Emma, giving up all chance of hearing any details, left the pharmacy; for Monsieur Homais had taken up the thread of his vituperations. However, he was growing calmer, and was now grumbling in a paternal tone whilst he fanned himself with his skullcap.

“It is not that I entirely disapprove of the work. Its author was a doctor! There are certain scientific points in it that it is not ill a man should know, and I would even venture to say that a man must know. But later⁠—later! At any rate, not till you are man yourself and your temperament is formed.”

When Emma knocked at the door. Charles, who was waiting for her, came forward with open arms and said to her with tears in his voice⁠—

“Ah! my dear!”

And he bent over her gently to kiss her. But at the contact of his lips the memory of the other seized her, and she passed her hand over her face shuddering.

But she made answer, “Yes, I know, I know!”

He showed her the letter in which his mother told the event without any sentimental hypocrisy. She only regretted her husband had not received the consolations of religion, as he had died at Daudeville, in the street, at the door of a café after a patriotic dinner with some ex-officers.

Emma gave him back the letter; then at dinner, for appearance’s sake, she affected a certain repugnance. But as he urged her to try, she resolutely began eating, while Charles opposite her sat motionless in a dejected attitude.

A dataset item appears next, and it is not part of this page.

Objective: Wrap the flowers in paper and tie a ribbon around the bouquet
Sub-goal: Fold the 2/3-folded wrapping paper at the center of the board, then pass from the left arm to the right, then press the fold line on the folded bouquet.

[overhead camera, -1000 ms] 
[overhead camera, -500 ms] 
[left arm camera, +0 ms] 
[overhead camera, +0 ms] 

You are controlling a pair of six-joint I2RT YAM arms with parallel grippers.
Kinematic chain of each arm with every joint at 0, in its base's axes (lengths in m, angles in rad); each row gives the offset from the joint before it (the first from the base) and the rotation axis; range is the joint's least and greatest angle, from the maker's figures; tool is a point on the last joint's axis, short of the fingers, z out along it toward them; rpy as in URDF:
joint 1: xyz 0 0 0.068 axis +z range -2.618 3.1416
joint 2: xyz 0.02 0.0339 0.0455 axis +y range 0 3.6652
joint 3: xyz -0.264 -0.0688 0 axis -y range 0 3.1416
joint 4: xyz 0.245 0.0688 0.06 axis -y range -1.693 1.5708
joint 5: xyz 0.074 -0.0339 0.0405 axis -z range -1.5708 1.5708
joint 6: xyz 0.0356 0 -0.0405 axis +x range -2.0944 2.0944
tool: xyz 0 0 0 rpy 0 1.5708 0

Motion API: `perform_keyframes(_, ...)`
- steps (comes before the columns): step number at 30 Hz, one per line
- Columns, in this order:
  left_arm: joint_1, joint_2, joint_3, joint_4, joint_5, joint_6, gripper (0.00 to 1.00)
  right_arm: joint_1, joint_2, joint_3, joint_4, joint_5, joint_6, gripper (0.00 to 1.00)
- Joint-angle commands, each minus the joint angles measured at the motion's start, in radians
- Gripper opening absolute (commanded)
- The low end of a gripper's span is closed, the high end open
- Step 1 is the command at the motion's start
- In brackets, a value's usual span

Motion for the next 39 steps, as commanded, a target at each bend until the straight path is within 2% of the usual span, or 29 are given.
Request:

Now and then he raised his head and gave her a long look full of distress. Once he sighed, “I should have liked to see him again!”

She was silent. At last, understanding that she must say something, “How old was your father?” she asked.

“Fifty-eight.”

“Ah!”

And that was all.

A quarter of an hour after he added, “My poor mother! what will become of her now?”

She made a gesture that signified she did not know. Seeing her so taciturn, Charles imagined her much affected, and forced himself to say nothing, not to reawaken this sorrow which moved him. And, shaking off his own⁠—

“Did you enjoy yourself yesterday?” he asked.

“Yes.”

When the cloth was removed, Bovary did not rise, nor did Emma; and as she looked at him, the monotony of the spectacle drove little by little all pity from her heart. He seemed to her paltry, weak, a cipher⁠—in a word, a poor thing in every way. How to get rid of him? What an interminable evening! Something stupefying like the fumes of opium seized her.

They heard in the passage the sharp noise of a wooden leg on the boards. It was Hippolyte bringing back Emma’s luggage. In order to put it down he described painfully a quarter of a circle with his stump.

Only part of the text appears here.